Starr in the Sea of Japn – Hagi

Starr in the Sea of Japn – Hagi

Hagi – 34 26N/131 25E

June 7-13, 2010

Starr in the Sea of Japan

I am home now in Seattle when I write this story and it is very difficult to “enter into” the story of Starr in the Sea of Japan. It feels like Japan is so far away: not only in miles, but a huge distance away in culture.

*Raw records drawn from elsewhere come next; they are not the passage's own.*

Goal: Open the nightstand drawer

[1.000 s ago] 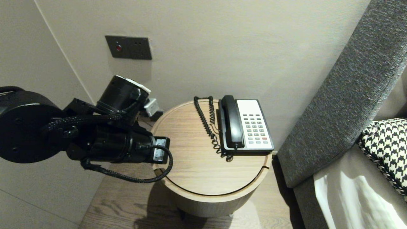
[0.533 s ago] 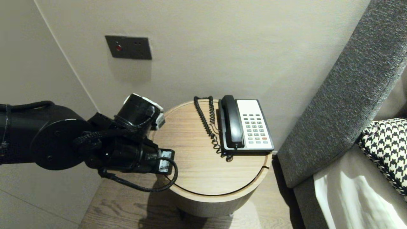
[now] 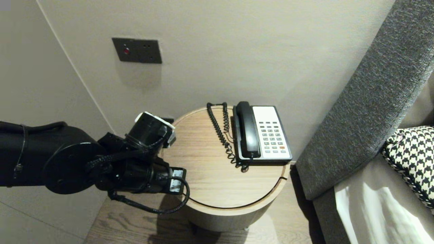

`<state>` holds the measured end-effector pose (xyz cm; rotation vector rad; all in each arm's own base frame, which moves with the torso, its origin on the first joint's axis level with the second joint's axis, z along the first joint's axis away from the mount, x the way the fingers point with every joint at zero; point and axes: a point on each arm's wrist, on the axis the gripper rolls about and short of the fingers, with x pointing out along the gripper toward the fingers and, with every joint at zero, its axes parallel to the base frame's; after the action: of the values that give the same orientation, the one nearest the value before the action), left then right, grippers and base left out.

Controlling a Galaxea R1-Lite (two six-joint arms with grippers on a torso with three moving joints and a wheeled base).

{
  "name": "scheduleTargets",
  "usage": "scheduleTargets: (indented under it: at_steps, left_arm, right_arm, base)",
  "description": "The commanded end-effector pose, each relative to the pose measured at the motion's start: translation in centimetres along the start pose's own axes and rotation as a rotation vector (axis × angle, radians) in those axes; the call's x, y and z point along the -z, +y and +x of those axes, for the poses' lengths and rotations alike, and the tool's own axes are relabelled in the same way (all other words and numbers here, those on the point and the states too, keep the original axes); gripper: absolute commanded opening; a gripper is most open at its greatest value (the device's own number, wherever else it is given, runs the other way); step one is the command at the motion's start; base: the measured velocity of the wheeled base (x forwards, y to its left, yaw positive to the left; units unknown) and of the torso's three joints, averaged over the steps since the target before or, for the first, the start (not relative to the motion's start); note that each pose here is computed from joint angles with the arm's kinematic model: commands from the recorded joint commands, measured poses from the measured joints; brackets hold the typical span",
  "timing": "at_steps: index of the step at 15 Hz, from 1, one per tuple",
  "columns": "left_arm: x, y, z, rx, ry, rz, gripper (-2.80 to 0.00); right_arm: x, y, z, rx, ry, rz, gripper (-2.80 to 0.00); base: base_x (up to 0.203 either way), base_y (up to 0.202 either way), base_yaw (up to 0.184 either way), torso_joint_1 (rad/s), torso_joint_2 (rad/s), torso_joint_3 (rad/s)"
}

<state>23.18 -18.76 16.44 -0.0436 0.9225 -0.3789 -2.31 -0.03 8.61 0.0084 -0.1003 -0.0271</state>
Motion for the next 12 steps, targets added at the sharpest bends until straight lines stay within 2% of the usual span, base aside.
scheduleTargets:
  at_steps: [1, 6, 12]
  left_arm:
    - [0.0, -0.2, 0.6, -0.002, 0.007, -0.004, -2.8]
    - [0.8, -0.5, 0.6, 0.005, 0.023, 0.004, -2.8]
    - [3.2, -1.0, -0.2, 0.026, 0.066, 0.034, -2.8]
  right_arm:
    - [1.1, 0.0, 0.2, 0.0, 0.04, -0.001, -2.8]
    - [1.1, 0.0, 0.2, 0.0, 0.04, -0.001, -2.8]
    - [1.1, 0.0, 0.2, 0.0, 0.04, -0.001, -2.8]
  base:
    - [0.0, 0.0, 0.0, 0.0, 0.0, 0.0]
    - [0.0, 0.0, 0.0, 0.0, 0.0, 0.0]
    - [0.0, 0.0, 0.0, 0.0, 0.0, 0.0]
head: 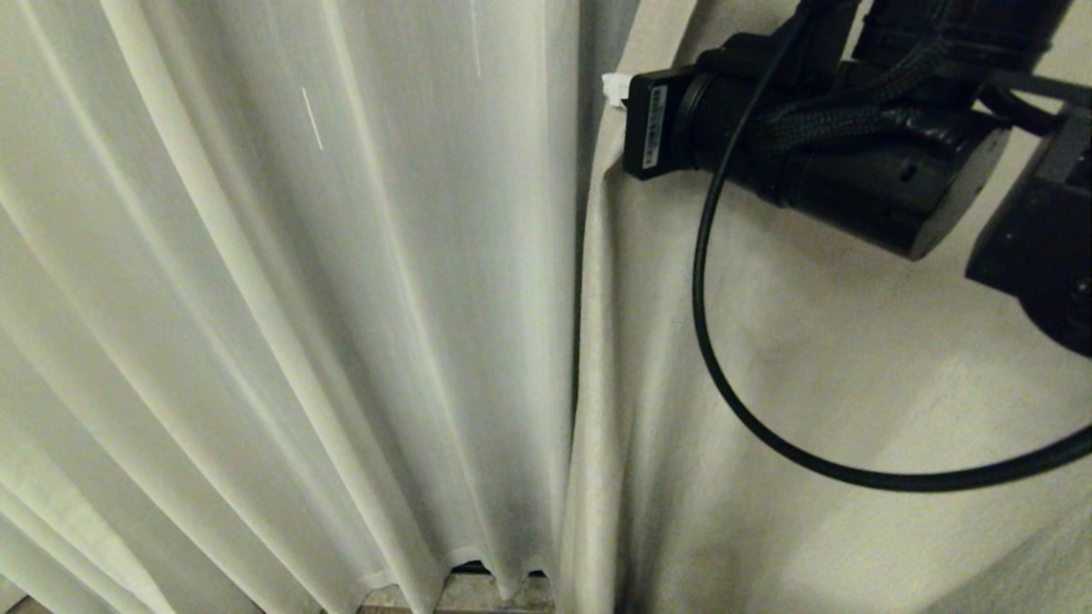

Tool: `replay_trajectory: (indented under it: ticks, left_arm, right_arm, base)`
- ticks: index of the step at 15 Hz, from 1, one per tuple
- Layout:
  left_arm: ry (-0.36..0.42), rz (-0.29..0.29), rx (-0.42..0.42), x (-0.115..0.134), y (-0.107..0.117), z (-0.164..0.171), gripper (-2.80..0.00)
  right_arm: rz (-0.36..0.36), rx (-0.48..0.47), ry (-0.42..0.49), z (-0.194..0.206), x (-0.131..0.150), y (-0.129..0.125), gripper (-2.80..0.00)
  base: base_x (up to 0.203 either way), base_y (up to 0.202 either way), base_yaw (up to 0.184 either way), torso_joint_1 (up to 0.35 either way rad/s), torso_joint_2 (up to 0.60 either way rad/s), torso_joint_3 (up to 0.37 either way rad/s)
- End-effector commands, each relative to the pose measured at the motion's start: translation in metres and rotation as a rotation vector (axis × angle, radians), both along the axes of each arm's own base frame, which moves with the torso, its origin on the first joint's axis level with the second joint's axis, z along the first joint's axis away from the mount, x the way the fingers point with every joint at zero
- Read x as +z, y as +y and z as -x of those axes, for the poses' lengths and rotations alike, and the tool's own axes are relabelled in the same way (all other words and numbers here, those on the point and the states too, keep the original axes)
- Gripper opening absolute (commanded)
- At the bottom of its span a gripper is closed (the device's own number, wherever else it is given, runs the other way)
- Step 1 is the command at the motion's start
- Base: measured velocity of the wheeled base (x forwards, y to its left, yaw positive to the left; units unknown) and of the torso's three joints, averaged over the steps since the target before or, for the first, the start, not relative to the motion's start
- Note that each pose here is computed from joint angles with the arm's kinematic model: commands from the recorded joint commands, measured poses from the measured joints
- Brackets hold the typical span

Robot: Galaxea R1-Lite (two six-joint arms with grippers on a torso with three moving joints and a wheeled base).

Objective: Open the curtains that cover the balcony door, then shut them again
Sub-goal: Close the outer curtains on both sides

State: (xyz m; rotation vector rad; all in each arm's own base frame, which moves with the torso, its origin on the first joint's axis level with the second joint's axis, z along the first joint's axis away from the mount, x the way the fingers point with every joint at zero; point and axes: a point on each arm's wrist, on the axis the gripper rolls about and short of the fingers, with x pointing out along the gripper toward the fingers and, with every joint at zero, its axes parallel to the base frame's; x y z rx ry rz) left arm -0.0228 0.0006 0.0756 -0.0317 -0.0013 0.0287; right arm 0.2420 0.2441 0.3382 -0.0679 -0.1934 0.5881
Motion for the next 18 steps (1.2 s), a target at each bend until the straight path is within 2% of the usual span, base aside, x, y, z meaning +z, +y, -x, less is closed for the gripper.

The best part of our spring cruising in Japan was the North Coast of Honshu in the Sea of Japan. From Yobuko we headed to Hagi, which was at the top of my list as a cruising destination in Japan. The Lonely Planet Japan travel guide describes Hagi: “Hagi is an attractive city with a well-preserved old samurai quarter. The ceramics made here are among the finest in Japan. During the feudal period, Hagi was the castle town of the Choshu domain, which, together with Satsuma (corresponding to modern Kagoshima in southern Kyushu), was instrumental in defeating the Tokugawa government and ushering in a new age after the Meji Restoration.” Hagi embodied everything that I am interested in: the romance of the feudal world of the samurai, the beauty of Hagiyaki (pottery), the beauty and wildness of the North coast, and some of the most gracious, friendly and generous people in the world.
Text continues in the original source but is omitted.